The Akal Takht, the supreme temporal seat of the Sikh Panth established by Guru Hargobind in 1606, has issued a formal summons to Punjab Speaker Kultar Singh Sandhwan for a clause-by-clause discussion on the Jaagat Jot Sri Guru Granth Sahib Satkar (Amendment) Act, 2026. The state law, notified on April 20, 2026, prescribes life imprisonment plus a Rs 25 lakh fine for acts of beadbi (sacrilege). Akal Takht Jathedar Kuldeep Singh Gargajj on May 3 said the legislation was framed without consulting the Khalsa Panth, and the SGPC has flagged that the law weaponises state power against Sikh institutions.

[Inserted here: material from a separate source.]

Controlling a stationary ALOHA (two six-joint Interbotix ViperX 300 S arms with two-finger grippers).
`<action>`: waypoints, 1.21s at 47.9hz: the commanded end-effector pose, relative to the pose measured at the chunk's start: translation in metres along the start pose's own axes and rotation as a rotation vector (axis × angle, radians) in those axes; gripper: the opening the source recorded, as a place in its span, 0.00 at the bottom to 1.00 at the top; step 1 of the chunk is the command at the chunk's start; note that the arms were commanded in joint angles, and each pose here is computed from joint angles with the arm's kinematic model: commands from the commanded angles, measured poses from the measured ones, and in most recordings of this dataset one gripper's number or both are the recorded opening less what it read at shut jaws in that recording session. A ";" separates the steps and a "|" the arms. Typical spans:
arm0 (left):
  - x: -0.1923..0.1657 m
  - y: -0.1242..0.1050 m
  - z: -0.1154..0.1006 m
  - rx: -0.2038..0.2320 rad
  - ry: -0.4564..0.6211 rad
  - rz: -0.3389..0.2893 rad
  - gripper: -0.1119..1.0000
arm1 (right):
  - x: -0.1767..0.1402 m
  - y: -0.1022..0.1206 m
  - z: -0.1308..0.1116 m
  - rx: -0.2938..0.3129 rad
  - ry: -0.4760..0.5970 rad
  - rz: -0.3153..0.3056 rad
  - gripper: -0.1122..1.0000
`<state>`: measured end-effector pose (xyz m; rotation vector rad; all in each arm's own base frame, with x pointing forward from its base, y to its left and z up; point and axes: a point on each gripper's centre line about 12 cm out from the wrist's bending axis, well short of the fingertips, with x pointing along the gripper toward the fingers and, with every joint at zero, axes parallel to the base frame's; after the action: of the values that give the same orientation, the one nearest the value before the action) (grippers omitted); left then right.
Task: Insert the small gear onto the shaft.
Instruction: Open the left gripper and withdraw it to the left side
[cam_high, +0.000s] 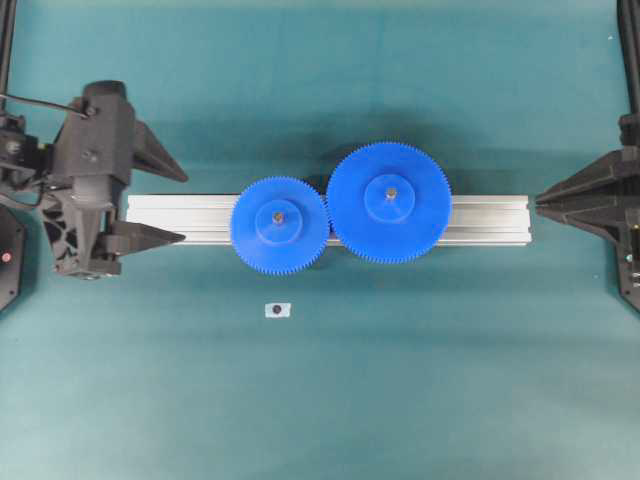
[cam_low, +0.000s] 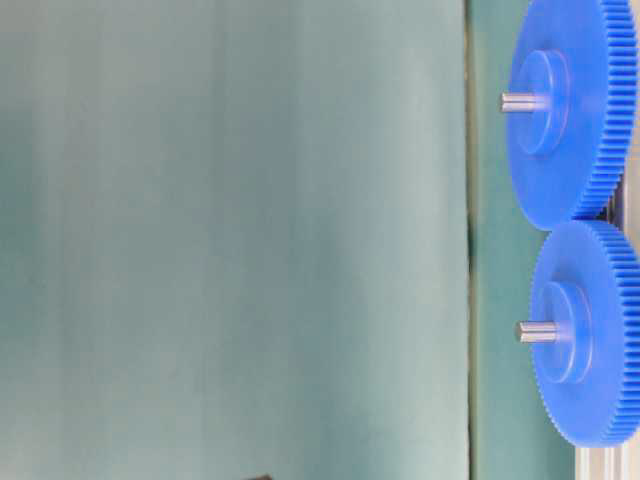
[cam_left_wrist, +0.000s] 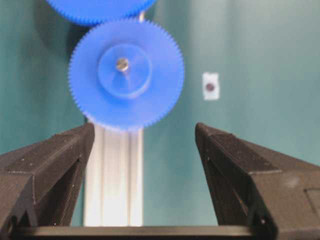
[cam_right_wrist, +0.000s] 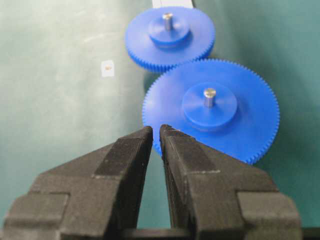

The standoff raises a textbook CLAT constitutional question: when a State Legislature passes a law touching the religious affairs of a denomination, must it consult the denomination first, or is community consent legally irrelevant? The answer turns on the interplay between Articles 25 and 26, the State List entries on public order and religious endowments, and the Supreme Court’s evolving doctrine on community participation.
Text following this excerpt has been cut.